Registration Dossier

Administrative data

Key value for chemical safety assessment

Additional information

The only study available for the registered substance is a bacterial mutagenicity assay, which gave a negative result. Results are available for the related substance 3-chloropropyltrimethoxysilane CAS number 2530-87-2. Both this substance and the registered substance have rapid hydrolysis rates, producing the same parent substance. The other hydrolysis products are HCl (registered substance) and methanol (read-across substance) Neither of these hydrolysis products is genotoxic. The bacterial studies on both substances do not give the same result, but as it is the read-across substance that is positive, it is considered that read-across is appropriate as it is conservative. A positive result was obtained in an in vitro mammalian mutagenicity study with 3-chloropropyltrimethoxysilane, but this potential for genetic toxicity was not confirmed in an in vivo micronucleus study.


Short description of key information:
In vitro:
Gene mutation (Bacterial reverse mutation assay / Ames test): negative with and without activation in all strains tested (OECD TG 471)
Cytogenicity in mammalian cells: not required as in vivo read-across micronucleus result from analogous substance is available
Mutagenicity in mammalian cells: read-across from analogous substance CAS 2530-87-2 : positive in L5178Y mouse lymphoma cells (similar to OECD TG 476)
In vivo:
read-across from analogous substance CAS 2530-87-2: negative in mouse micronucleus test (similar to OECD TG 474)

Endpoint Conclusion: No adverse effect observed (negative)

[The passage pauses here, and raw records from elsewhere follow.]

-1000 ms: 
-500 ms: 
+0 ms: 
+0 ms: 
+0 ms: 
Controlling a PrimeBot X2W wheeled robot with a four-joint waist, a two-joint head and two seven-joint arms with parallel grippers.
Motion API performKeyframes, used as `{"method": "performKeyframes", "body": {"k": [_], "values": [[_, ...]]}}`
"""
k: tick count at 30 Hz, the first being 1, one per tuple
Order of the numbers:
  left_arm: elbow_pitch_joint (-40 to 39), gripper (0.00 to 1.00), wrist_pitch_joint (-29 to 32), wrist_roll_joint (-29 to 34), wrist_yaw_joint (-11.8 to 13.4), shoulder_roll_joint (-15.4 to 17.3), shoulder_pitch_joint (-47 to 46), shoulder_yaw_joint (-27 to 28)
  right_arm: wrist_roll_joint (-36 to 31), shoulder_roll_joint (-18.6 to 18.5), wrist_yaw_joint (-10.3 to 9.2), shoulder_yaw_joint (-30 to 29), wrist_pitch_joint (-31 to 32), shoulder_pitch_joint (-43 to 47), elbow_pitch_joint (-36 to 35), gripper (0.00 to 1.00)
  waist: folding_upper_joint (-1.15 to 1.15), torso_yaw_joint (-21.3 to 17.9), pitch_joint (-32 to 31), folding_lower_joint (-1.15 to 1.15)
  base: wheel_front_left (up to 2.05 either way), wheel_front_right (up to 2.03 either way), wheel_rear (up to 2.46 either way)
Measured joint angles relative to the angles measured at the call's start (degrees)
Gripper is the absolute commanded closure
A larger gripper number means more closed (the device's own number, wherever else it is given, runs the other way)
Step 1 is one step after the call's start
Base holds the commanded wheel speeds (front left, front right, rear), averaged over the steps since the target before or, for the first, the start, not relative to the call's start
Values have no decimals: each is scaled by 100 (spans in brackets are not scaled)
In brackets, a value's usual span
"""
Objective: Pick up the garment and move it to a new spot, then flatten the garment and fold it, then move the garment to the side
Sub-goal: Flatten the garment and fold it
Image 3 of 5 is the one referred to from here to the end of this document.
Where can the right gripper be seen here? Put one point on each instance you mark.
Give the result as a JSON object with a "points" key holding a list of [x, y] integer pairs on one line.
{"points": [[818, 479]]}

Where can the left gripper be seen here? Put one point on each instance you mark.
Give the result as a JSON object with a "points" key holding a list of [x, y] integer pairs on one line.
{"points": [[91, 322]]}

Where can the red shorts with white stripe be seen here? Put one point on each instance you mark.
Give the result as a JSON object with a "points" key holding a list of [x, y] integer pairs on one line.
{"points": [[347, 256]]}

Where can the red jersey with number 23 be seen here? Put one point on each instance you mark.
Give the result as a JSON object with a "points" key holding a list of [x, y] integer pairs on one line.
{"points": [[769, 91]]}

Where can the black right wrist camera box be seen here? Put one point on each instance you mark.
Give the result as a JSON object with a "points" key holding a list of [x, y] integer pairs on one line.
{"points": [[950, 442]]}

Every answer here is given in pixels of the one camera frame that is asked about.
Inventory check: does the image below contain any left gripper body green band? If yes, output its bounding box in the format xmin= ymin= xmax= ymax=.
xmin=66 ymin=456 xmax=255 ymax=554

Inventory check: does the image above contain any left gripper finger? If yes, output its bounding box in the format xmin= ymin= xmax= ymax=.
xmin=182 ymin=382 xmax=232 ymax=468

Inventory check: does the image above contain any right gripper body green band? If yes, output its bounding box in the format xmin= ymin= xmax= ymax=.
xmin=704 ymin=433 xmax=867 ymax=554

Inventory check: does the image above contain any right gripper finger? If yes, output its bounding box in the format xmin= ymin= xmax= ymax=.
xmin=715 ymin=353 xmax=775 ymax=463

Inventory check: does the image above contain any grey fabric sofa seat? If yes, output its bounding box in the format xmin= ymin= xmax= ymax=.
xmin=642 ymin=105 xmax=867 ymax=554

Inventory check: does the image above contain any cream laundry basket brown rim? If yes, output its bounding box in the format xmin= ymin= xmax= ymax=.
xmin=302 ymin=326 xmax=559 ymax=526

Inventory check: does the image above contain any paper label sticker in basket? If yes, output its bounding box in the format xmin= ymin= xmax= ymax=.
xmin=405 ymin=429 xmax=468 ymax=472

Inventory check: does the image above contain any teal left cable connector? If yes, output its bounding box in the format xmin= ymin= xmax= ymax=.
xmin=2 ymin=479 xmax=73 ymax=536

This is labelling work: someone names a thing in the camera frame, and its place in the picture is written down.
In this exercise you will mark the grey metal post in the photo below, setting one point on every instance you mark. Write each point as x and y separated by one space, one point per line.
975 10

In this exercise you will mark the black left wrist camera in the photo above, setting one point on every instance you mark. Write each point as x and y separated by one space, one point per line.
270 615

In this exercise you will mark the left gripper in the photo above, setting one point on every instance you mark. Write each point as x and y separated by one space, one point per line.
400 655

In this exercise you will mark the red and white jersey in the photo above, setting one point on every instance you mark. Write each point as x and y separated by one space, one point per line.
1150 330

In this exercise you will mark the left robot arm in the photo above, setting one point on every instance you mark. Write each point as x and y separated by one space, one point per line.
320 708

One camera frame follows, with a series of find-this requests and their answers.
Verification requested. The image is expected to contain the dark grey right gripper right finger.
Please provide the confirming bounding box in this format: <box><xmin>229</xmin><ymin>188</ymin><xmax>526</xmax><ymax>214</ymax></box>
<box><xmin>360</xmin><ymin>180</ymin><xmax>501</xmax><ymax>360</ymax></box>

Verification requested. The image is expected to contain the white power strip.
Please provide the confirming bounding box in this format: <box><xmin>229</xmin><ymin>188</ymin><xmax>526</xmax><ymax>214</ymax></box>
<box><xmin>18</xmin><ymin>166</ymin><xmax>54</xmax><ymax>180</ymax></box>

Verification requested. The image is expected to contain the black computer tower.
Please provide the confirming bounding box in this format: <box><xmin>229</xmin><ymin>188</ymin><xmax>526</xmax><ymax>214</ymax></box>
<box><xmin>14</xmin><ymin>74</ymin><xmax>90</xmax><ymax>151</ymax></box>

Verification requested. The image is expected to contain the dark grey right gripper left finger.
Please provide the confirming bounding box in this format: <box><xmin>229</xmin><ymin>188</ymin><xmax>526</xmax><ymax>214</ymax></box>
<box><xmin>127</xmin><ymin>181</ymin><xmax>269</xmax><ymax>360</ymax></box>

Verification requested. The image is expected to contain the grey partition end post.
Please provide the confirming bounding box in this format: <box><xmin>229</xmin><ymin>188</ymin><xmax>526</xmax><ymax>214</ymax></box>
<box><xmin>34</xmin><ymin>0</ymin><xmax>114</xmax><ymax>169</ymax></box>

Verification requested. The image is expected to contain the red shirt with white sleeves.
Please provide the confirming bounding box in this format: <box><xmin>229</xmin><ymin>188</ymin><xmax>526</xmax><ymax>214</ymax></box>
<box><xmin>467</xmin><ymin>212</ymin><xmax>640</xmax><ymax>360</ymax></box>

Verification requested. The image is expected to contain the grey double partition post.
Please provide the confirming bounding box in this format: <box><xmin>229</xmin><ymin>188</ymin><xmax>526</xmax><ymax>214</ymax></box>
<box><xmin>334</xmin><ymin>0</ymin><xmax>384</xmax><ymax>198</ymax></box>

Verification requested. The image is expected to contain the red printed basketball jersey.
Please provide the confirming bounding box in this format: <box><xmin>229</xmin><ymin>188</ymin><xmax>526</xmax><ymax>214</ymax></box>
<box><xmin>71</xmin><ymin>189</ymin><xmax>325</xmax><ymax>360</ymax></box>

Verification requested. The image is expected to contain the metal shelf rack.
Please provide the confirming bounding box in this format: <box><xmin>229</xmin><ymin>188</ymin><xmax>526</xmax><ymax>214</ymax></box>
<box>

Justification for classification or non-classification

The available information indicates that, when tested in vitro, trichloro(3 -chloropropyl)silane (CAS 2550 -06 -3) is not mutagenic to bacteria. The related substance, trimethoxy(3 -chloropropyl)silane (CAS 2530 -87 -2) has been tested in vitro and in vivo. Potential for genetic toxicity was demonstrated in vitro, in both bacterial and mammalian mutagenicity studies, but this was not confirmed in an in vivo micronucleus study. It is concluded that classification for mutagenicity is not required.